44. The method of claim 1, wherein the solution is mixed with a second solvent while homogenizing the mixture and continuing to remove the first solvent from the mixture.

45. A process for the preparation of small particulate organic compounds having greater solubility in a water-miscible first solvent than in an aqueous second solvent, said process comprising the steps of:

(i) dissolving the organic compound in a water-miscible first solvent to form a first solution;

(ii) mixing the first solution with the second solvent to form a mixture; and

(iii) simultaneously homogenizing the mixture and continuously removing the first solvent from the mixture by cross-flow ultrafiltration to form an aqueous suspension of small particles having an average effective particle size of less than about 100 μm, wherein the aqueous suspension is substantially free of the first solvent.

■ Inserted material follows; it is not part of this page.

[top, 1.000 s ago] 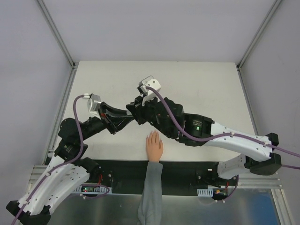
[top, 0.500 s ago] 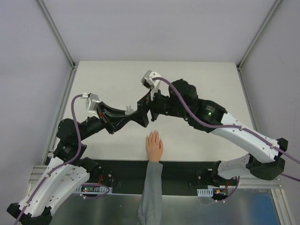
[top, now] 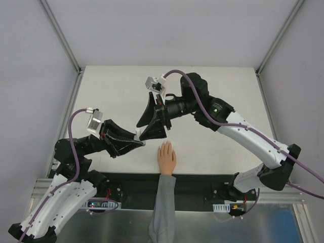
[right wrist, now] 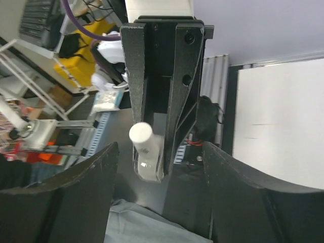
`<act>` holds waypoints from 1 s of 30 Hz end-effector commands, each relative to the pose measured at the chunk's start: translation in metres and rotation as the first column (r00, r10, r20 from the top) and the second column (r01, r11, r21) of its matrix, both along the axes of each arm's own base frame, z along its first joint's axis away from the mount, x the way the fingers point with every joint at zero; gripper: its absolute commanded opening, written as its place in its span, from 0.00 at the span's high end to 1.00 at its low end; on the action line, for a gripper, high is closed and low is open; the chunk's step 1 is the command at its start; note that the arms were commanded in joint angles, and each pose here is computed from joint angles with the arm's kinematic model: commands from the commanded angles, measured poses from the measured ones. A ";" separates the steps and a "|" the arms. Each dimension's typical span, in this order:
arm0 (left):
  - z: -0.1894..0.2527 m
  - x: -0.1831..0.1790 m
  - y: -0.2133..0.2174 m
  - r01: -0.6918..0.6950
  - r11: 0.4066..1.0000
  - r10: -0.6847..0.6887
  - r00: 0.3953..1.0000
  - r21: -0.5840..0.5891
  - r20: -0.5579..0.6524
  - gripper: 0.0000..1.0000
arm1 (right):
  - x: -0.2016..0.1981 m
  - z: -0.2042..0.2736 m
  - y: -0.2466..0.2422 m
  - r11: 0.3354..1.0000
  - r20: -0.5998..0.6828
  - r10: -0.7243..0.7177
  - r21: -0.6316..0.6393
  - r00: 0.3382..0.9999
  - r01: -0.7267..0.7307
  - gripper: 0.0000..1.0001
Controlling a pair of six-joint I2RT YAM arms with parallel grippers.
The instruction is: Paint the nails
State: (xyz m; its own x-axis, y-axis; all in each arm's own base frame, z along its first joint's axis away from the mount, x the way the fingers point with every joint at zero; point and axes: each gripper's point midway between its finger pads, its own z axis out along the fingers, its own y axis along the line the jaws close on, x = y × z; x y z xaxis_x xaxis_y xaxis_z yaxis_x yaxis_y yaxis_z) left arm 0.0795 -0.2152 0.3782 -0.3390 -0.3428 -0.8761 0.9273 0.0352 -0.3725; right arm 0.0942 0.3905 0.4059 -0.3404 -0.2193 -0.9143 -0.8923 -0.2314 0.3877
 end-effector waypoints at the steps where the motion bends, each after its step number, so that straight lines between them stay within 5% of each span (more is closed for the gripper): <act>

46. A process for the preparation of small particulate organic compounds having greater solubility in a water-miscible first solvent than in an aqueous second solvent, said process comprising the steps of:

(i) dissolving the organic compound in a water-miscible first solvent to form a first solution; and

(ii) simultaneously mixing the solution with a second solvent to form a mixture and homogenizing the mixture and continuing to remove the first solvent from the mixture to form an aqueous suspension of small particles having an average effective particle size of less than about 100 μm, wherein the aqueous suspension is substantially free of the second solvent a solvent.